Task description — Scan the records below for the line with "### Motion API" and the line with "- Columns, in". Repeat those two lines and every line between them exactly, and nothing else.

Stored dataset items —
▬▬▬▬▬▬▬▬▬▬

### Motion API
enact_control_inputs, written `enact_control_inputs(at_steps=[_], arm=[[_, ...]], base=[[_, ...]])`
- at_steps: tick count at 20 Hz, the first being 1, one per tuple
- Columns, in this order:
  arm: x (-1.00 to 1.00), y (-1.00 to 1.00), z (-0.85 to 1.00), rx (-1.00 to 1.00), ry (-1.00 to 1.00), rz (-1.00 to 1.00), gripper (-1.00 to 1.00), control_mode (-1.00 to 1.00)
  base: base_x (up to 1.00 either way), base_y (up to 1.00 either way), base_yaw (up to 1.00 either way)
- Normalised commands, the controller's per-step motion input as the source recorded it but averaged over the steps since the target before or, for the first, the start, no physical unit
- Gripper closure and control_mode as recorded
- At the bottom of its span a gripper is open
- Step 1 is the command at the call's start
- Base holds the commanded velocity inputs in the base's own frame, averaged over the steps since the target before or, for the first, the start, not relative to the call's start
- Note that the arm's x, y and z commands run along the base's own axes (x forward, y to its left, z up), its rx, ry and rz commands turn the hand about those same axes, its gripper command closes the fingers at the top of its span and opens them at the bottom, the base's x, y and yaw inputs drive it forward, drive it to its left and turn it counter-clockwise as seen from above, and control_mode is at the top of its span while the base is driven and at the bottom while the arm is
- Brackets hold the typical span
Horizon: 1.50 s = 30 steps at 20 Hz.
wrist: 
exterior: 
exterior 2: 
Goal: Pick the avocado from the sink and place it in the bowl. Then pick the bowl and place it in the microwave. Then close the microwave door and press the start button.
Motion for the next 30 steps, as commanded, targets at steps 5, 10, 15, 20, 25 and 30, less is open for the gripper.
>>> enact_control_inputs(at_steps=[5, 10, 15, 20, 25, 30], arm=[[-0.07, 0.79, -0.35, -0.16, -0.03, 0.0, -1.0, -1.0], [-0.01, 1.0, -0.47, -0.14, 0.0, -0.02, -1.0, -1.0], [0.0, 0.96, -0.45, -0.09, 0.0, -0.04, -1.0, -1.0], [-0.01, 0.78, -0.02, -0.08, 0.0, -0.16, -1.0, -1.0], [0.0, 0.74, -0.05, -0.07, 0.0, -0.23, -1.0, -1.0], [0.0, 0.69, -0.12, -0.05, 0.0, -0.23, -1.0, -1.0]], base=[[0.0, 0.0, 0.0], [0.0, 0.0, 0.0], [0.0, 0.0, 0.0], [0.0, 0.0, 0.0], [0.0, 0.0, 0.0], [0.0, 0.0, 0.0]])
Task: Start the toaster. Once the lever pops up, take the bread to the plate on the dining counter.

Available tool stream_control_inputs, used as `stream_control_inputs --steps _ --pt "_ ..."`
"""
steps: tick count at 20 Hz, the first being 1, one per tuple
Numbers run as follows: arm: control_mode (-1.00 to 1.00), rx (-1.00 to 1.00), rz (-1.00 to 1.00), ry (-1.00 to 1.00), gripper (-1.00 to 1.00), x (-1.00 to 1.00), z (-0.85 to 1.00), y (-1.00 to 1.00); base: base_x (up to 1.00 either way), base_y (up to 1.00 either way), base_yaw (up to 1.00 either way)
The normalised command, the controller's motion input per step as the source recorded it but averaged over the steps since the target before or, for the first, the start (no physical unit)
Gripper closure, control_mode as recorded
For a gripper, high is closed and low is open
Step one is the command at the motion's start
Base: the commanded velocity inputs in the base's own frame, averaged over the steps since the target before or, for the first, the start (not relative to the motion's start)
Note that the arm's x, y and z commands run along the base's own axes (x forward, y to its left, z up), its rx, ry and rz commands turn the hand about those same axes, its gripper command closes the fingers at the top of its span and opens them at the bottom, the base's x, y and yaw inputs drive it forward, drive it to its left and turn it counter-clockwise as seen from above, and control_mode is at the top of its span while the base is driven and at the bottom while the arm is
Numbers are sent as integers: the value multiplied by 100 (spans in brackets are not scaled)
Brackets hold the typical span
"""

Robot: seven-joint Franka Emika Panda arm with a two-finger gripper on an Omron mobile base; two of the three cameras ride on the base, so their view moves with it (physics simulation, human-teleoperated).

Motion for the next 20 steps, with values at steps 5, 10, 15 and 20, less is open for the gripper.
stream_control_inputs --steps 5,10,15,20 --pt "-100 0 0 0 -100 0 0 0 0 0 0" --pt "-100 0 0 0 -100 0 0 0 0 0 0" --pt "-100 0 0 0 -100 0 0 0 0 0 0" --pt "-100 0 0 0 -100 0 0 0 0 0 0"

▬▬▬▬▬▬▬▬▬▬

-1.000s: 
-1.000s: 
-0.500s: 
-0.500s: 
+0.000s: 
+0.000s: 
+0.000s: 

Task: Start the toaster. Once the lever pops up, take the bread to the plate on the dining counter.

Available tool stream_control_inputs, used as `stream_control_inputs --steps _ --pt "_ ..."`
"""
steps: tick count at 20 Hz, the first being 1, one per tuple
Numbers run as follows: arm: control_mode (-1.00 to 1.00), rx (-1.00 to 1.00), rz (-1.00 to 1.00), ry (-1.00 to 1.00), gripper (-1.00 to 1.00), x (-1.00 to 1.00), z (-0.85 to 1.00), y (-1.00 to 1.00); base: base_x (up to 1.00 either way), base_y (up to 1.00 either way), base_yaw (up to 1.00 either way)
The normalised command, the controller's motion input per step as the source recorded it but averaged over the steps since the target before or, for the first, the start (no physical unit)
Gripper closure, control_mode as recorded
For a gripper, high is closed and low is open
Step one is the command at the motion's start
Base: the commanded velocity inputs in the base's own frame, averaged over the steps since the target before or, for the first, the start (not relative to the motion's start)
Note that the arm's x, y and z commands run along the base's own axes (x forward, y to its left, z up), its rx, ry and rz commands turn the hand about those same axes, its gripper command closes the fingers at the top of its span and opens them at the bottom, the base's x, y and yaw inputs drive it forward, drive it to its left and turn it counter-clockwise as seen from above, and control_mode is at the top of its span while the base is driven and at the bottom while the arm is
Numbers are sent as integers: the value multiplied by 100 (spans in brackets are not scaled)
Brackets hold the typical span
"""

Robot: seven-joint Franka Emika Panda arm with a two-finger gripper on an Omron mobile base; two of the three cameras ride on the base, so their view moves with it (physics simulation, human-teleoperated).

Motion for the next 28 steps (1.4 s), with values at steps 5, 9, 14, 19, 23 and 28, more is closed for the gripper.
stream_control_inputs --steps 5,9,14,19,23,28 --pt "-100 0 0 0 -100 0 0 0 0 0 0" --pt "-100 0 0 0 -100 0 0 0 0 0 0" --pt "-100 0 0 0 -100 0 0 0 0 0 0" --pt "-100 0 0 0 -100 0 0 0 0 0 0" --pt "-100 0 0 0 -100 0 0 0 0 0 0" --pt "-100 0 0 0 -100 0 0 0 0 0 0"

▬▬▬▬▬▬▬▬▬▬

Result below —
### Motion API
enact_control_inputs, written `enact_control_inputs(at_steps=[_], arm=[[_, ...]], base=[[_, ...]])`
- at_steps: tick count at 20 Hz, the first being 1, one per tuple
- Columns, in this order:

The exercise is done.